Using the data below, print exactly the line with "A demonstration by", the line with "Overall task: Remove", and every line between them, but none of the pictures.

> **Data shown**:
---*---
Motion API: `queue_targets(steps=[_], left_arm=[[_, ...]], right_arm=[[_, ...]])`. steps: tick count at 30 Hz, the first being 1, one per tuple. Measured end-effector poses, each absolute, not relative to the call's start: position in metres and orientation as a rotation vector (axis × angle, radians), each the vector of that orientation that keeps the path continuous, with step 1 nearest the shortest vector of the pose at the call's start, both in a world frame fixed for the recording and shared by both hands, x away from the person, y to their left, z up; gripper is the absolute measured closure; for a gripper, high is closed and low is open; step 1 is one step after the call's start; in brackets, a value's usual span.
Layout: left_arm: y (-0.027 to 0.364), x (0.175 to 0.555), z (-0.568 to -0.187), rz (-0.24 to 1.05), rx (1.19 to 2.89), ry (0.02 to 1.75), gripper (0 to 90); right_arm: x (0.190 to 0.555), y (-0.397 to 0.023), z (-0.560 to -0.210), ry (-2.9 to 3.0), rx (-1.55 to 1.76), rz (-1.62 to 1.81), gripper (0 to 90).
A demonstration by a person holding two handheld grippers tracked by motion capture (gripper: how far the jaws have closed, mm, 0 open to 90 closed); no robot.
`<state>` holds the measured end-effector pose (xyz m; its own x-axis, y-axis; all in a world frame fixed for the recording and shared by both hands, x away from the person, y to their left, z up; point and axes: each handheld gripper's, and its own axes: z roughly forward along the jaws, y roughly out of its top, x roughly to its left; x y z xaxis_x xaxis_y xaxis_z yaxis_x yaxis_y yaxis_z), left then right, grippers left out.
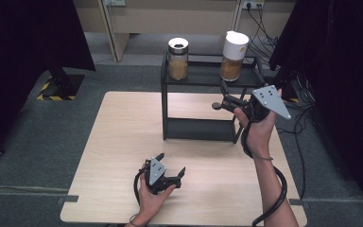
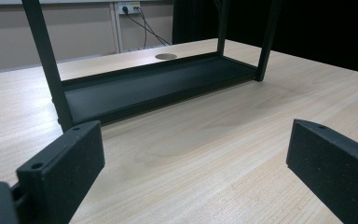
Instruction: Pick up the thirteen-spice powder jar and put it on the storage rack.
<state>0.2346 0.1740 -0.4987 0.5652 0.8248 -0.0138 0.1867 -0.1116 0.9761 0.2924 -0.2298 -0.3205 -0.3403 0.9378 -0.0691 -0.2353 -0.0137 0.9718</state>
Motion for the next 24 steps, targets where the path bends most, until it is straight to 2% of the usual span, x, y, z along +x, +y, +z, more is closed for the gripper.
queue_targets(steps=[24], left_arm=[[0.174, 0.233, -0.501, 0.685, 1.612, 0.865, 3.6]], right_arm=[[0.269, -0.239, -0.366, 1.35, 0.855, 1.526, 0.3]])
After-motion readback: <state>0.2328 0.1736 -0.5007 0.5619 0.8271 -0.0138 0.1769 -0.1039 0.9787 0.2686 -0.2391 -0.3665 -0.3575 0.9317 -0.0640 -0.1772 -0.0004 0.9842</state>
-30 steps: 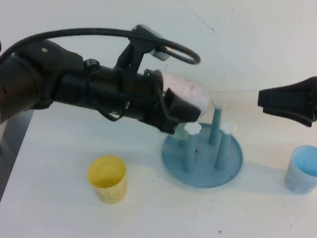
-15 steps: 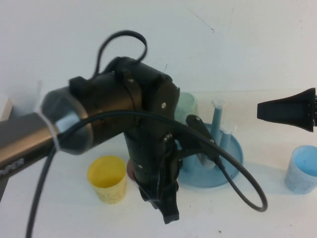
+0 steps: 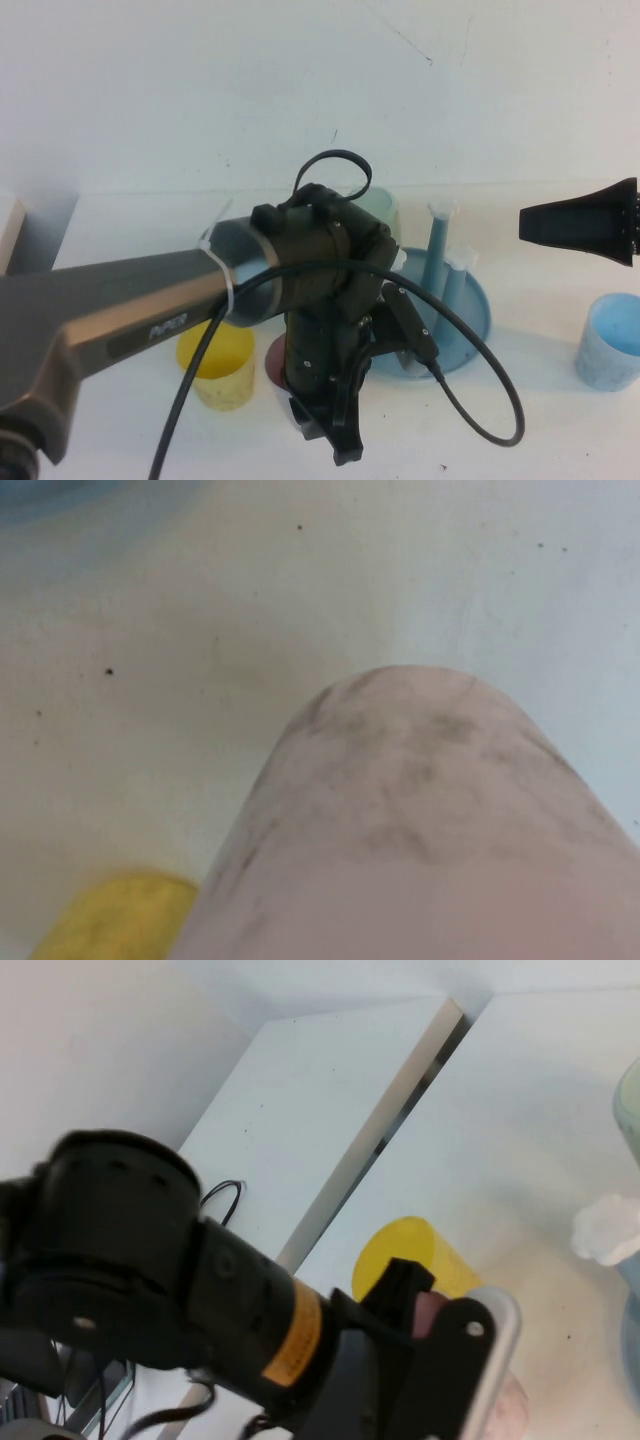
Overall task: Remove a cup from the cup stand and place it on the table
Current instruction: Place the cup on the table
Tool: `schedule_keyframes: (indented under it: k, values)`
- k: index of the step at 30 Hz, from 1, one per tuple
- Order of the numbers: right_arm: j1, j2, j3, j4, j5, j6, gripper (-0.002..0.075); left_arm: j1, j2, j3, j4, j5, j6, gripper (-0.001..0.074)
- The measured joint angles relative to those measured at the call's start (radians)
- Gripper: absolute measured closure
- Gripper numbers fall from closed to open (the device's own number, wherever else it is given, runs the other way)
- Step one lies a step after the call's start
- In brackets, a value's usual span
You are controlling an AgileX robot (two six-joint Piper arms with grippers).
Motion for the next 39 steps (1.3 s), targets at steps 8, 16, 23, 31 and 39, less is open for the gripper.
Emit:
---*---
> **Completed task**:
A demonstration by a person holding two handheld grippers tracked by motion capture (gripper: how far the jaws have closed, mm, 0 open to 90 closed); no robot.
`<state>` holds the measured end-effector pose (xyz m; its own x-axis, y-axis; all in a world frame fixed for the recording and shared by both hands, x away from the person, y to their left, z up; point and axes: each handheld gripper's, and its own axes: z roughly forward along the jaws, y roughly out of its top, x roughly to its left; x y z xaxis_x xaxis_y xaxis_z yaxis_x yaxis_y yaxis_z), left then right, grippers left out.
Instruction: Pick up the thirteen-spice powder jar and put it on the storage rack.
<state>0.2346 0.1740 -0.4987 0.5652 0.8248 -0.0138 0.1867 -0.1116 0.9761 0.2924 -0.2298 -0.3205 -0.3403 0.9378 -0.0691 -0.2353 -0.0137 0.9718</state>
Motion for the next 24 steps, targets where the path bends most, until it is straight to 2% of the usual span, x, y, z along +x, +y, +z, more is closed for the gripper.
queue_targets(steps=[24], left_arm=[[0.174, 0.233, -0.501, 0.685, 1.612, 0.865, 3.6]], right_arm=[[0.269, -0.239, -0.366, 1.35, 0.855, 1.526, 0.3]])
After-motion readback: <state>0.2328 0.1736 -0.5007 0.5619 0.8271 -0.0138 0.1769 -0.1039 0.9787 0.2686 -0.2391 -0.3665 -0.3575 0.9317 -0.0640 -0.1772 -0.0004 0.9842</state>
-30 steps: 
-15 steps: 
+0 steps: 
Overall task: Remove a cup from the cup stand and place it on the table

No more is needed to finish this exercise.